Driver's License Verification with AI Based OCR
Digital identify verification
Nanonets automated digitization for North America's largest leader in the digital identity ecosystem. The client provides automated age & identity verification solutions, processing over 10 million ID cards in the US annually.
The client helps its partners with verification process while on-boarding a new customer to a hotels, insurance policies, banks. As a part of this on-boarding process, each customer has to submit ID documents. The most commonly submitted ID cards are Drivers' Licenses and Passports. To process over 50,000 documents submitted each month, our client was using a traditional OCR engine along with a team of 10 contractors that manually reviewed these results - an expensive, time consuming and error prone process.
Challenges with traditional ID verification solutions
A major challenge with using a standard out-of-the box solution was that as these documents have a different template or format by country and even by state in some continents, the traditional rule-based solutions failed.
Often the photographs were of poor resolution, tilted, not adhering to the standard photograph protocols.

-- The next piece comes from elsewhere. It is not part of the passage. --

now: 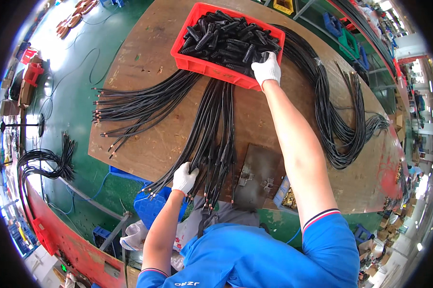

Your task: The person unpacks black cable connectors from a white sack into a red bin, then repeatedly picks up bundles of black cables and slides the connectors onto the exposed copper ends. The person works at a wooden table in a factory setting, handling the cables and connectors by hand.

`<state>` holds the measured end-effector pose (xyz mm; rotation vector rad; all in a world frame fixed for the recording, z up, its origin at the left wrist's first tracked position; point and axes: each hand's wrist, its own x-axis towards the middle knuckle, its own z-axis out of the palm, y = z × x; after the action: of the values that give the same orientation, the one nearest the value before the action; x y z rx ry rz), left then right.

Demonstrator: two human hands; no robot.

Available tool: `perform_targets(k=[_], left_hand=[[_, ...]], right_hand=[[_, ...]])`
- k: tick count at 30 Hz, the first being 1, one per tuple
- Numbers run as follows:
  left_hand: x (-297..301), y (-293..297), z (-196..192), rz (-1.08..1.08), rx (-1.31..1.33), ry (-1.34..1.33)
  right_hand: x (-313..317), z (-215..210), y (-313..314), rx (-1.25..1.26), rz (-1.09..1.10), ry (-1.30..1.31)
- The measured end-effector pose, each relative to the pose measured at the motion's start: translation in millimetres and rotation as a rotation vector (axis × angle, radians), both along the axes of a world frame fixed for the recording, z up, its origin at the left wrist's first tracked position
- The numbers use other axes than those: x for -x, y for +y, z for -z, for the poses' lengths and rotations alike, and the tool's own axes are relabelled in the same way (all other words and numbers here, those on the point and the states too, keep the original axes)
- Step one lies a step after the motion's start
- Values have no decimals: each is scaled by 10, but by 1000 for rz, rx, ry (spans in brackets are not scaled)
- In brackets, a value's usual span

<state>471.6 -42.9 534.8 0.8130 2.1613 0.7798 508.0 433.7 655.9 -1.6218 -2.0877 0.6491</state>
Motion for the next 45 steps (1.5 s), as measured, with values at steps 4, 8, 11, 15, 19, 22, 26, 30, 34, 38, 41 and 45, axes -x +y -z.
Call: perform_targets(k=[4,8,11,15,19,22,26,30,34,38,41,45], left_hand=[[-9,-6,-11,-5,9,-5],[-7,-30,-8,-19,29,-11],[-34,45,-38,-11,29,-37],[-33,28,-80,-12,20,34],[-39,6,-37,-31,16,53],[-46,9,-26,-18,15,74],[-57,-12,6,-20,6,69],[-60,10,-43,-24,18,49],[-29,25,-75,-12,43,8],[80,120,-267,72,182,-49],[122,-9,-390,26,89,-78],[278,156,-918,-62,125,-776]], right_hand=[[-28,-55,17,-40,-10,87],[-14,-289,79,-54,-62,168],[57,-281,328,121,-146,231],[394,-465,195,99,-149,-135],[574,-488,82,48,-154,-278],[593,-448,47,12,-153,-297],[707,-512,9,64,-126,-387],[787,-511,-67,65,-66,-413],[661,-542,-39,61,-13,-324],[218,-534,24,-190,-91,49],[-148,-714,-432,238,-248,582],[-930,-579,-1612,601,-249,788]])
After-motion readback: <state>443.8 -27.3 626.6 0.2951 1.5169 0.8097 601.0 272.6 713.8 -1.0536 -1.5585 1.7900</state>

Our client ruled out maintaining the traditional OCR solution internally as it was turning out to be more expensive with little improve in accuracy. It then started looking out for available solutions to buy in the market. They had already tried AWS Textract and Abby and found that their overall accuracy levels didn’t move the needle in terms of their automation requirement. While their models could extract data from some documents well, they completely jumbled up the fields in a lot of them.
The client had a pressing need for a solution that is:
- Highly-secure, ensuring data privacy of the users
- Highly-accurate, that would help reduce costs and processing time.

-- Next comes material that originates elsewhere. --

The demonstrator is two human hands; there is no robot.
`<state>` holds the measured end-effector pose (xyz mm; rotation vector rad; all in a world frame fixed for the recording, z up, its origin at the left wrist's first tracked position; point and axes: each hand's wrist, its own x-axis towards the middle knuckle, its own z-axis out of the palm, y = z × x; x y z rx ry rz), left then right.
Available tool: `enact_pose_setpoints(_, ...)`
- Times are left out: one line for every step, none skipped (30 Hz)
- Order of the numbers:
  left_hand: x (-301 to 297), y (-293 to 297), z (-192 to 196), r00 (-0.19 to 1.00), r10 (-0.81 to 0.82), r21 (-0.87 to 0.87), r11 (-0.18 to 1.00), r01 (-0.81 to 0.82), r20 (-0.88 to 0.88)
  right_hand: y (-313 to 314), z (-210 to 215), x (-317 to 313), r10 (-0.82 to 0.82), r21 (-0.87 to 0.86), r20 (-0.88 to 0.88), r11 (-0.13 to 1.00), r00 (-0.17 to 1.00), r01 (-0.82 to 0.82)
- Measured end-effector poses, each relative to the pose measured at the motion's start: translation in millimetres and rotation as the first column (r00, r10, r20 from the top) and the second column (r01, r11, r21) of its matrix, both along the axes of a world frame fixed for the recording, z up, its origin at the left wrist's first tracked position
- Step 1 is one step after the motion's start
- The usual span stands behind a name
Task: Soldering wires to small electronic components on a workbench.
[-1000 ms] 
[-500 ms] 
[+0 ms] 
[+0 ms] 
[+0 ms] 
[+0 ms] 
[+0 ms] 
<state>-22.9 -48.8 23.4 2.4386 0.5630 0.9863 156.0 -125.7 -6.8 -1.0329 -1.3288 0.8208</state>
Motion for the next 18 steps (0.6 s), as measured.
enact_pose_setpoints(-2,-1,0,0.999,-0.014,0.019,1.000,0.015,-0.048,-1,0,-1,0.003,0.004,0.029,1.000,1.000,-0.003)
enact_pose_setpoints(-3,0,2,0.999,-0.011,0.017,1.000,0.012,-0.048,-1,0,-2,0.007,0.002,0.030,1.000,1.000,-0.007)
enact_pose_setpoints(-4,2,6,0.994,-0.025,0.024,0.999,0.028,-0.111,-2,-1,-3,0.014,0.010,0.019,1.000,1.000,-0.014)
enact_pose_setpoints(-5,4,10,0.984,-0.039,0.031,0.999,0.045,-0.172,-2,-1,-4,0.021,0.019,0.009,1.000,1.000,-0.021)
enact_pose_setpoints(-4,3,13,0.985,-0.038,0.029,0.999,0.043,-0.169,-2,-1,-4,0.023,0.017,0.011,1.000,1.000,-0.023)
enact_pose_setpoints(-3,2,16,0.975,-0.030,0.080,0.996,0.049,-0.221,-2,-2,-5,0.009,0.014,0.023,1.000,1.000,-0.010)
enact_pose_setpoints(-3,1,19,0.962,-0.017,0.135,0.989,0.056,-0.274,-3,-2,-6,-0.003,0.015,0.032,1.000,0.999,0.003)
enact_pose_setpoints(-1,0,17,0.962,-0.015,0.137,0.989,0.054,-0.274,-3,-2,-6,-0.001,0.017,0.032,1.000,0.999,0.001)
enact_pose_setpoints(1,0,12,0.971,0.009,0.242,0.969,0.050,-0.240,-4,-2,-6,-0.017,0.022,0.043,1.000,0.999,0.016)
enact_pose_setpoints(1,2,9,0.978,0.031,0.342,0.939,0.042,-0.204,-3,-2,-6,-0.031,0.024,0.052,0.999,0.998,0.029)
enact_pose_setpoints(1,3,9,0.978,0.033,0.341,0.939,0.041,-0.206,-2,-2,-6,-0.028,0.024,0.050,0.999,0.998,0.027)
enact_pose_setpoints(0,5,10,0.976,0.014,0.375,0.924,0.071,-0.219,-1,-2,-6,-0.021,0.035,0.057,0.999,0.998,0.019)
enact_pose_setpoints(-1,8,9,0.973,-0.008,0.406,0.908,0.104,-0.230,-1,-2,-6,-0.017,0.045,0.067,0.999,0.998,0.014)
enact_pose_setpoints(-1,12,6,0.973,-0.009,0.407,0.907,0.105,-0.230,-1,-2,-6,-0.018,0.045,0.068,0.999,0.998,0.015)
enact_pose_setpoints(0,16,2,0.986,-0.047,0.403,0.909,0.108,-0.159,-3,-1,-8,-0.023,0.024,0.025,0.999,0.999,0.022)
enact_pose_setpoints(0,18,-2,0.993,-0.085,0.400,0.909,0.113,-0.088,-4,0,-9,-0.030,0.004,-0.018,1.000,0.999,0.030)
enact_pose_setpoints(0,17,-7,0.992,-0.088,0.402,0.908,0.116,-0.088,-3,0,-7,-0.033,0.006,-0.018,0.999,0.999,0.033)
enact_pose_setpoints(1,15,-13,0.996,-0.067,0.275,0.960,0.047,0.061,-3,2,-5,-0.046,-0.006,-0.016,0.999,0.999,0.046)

- Intelligent enough to scan, handle process a variety of different formats
- Intelligent enough to identify and pre-process images before feeding into the model
The company then chanced upon Nanonets and found the perfect match to Driver License OCR Reader challenge.
Optical Character Recognition for Driver's License
Nanonets differs from other providers by developing a custom trained-model, using customer data to train on top of their pre-trained model. The last layers of the neural network learn from customer data to predict accurately later in production.
Our client appreciated that Nanonets provided a lean OCR solution where:
- The client had to provide just a few hundred samples (500-1000) to train a highly accurate model
- The client had the freedom of defining the fields to be extracted
- The solution automatically identified whether the images adhere to specifications like the high resolution, full ID card visible, the upright orientation of the ID card etc. and providing instant feedback to customers
- The OCR API could identify the structure of the license, the titles and fields in it.
- These fields can be extracted as json outputs so that it could be easily integrated with our client's application
- Response times were significantly shorter (less than 15 seconds)
- The solution could easily be integrated in their application to process Driver's Licenses in real time
Another feature that the client really liked was that Nanonets models could be configured to run on-premises using docker containers such that the user data never leaves their infrastructure. Nanonets also supported integration with their software so that ID cards can be processed in real time.
Impact of automated data extraction
Nanonets was able to reduce the time taken to verify ID cards by 60% by automating ID card digitization, thus significantly reducing the effort of manual data entry. Though the accuracy was lower compared to humans, the number of manual reviewers was reduced along with the number of passes required for each ID card to make sure there’s no error. This meant that the company reduced its cost by 55% while also providing its customers more convenience in their services and its employees less repetitive and more engaging work.